Hi @JrPeng thanks for the reply. I've tried many hyperparameters including removing LARS, I didn't see a clear improvement doing that (maybe I haven't done it well). I'm around ~50% top 1 after ~50 epochs now (mono GPU) which is the target I aimed on my configuration, the main tips I could give to someone training on one GPU:
My goal is also "fast training", I never go after 50 epochs. Two more things I did that improved the results for training faster: My training is usually stable when I don't freeze the prototypes (it seems that it can work in some configurations) + I'm slowly increasing the queue size depending on how fast the algorithm is learning ("slowly improving" => "raising queue size"), right after 1000 iterations. I measure how fast the algorithm is learning during training by measuring if the closest prototype of one image in a batch is another prototype of the same image (loss isn't relevant even normalized by nmb prototypes, epsilon changes the task), I do that over the entire batch and I average.
@Whiax , thank you for the reply. This is amazing.
@Whiax do you have a modified repo you could share?

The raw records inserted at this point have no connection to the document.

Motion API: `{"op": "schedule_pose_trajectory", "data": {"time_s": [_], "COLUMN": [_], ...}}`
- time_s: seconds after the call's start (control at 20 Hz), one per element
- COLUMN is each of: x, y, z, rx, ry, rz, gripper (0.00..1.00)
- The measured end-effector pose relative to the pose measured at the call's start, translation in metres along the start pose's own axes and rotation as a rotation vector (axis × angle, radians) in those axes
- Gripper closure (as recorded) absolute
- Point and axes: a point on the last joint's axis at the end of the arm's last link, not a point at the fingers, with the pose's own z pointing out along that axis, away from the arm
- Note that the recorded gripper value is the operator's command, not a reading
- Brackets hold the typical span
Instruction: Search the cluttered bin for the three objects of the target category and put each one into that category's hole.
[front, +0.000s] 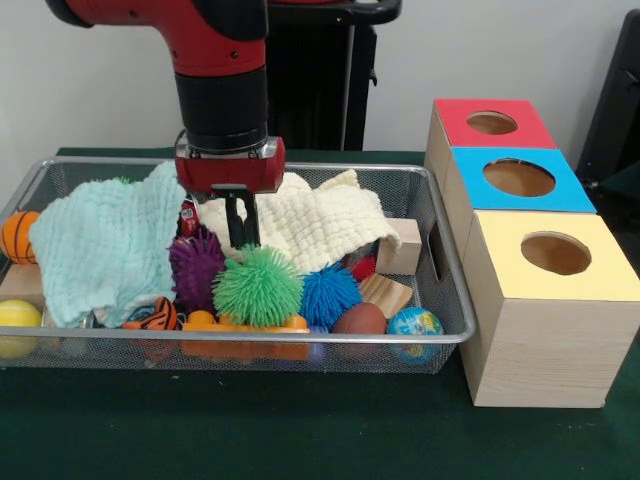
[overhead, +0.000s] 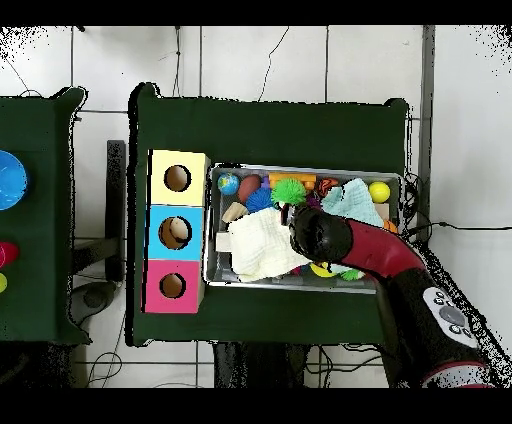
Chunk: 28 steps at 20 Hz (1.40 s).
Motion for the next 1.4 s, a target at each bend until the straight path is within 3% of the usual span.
{"op": "schedule_pose_trajectory", "data": {"time_s": [0.7,1.0,1.4], "x": [0.004,-0.003,-0.013], "y": [-0.003,-0.008,-0.021], "z": [0.036,0.036,0.033], "rx": [-0.050,-0.059,-0.040], "ry": [0.017,-0.001,-0.005], "rz": [0.022,0.020,0.003], "gripper": [1.00,1.00,1.00]}}
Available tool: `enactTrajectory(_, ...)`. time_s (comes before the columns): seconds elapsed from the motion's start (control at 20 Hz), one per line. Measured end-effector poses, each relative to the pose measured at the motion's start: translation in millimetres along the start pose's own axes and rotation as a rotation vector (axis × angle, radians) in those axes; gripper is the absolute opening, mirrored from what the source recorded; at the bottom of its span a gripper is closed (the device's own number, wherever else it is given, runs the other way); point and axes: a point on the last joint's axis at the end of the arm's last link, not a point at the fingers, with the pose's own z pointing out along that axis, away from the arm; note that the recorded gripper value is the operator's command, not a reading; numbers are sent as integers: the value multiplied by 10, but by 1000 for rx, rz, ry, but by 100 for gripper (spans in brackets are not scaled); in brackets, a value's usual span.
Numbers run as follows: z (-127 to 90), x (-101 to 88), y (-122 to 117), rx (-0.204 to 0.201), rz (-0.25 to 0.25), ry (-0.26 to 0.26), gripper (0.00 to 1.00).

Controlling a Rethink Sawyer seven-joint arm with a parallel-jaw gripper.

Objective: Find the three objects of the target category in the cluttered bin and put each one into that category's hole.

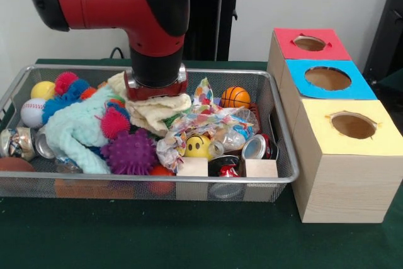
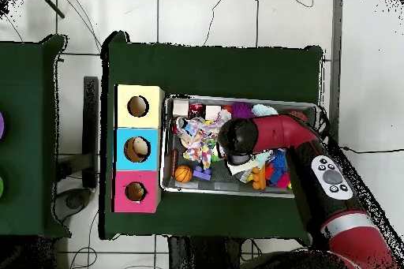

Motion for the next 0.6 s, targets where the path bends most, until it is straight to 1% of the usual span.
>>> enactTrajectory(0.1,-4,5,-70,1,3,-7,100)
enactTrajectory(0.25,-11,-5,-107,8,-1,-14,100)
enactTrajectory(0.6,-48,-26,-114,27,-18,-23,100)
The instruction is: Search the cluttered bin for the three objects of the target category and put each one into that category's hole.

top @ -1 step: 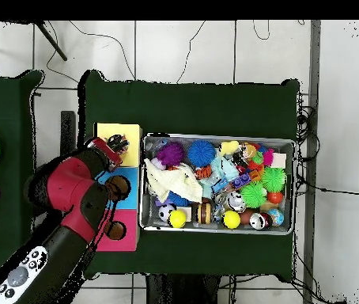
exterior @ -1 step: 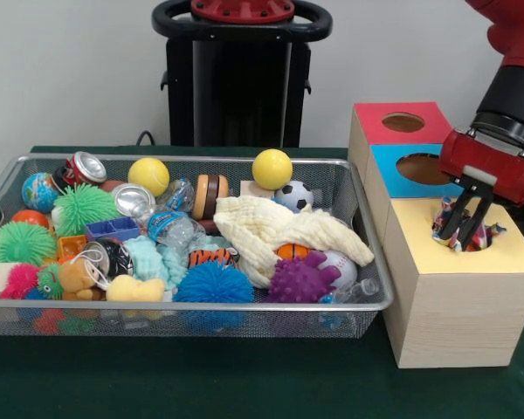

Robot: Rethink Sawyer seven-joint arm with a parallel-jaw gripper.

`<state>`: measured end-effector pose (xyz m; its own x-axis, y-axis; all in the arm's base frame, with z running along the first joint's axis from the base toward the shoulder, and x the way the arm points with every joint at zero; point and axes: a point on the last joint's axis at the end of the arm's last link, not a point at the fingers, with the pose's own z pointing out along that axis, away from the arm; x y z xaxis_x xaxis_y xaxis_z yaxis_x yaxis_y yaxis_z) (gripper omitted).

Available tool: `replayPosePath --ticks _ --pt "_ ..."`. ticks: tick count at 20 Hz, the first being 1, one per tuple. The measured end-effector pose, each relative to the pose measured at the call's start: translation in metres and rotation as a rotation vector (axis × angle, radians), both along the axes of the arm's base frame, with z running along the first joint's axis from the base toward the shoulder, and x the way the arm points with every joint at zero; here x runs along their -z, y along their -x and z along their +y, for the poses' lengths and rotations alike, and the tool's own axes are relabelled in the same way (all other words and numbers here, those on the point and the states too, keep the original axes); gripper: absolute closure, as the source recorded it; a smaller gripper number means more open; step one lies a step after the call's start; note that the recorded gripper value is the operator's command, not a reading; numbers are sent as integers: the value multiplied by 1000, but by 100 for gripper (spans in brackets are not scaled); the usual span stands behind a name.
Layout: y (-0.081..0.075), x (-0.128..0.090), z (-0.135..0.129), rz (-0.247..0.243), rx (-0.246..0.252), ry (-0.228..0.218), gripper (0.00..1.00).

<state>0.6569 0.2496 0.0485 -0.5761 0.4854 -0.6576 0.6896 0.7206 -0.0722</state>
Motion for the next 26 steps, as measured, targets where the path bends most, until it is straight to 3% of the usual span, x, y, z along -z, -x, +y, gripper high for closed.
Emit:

@Whiax do you have a modified repo you could share?
No I don't have a modified repo that I could quickly share sorry @RylanSchaeffer. I modified the code a lot for my own application and it would take some time to re-make a version that could be public.
Dear, I would like to use my single GPU on my personal computer to test your code. Can you explain how to reproduce the training or test configuration.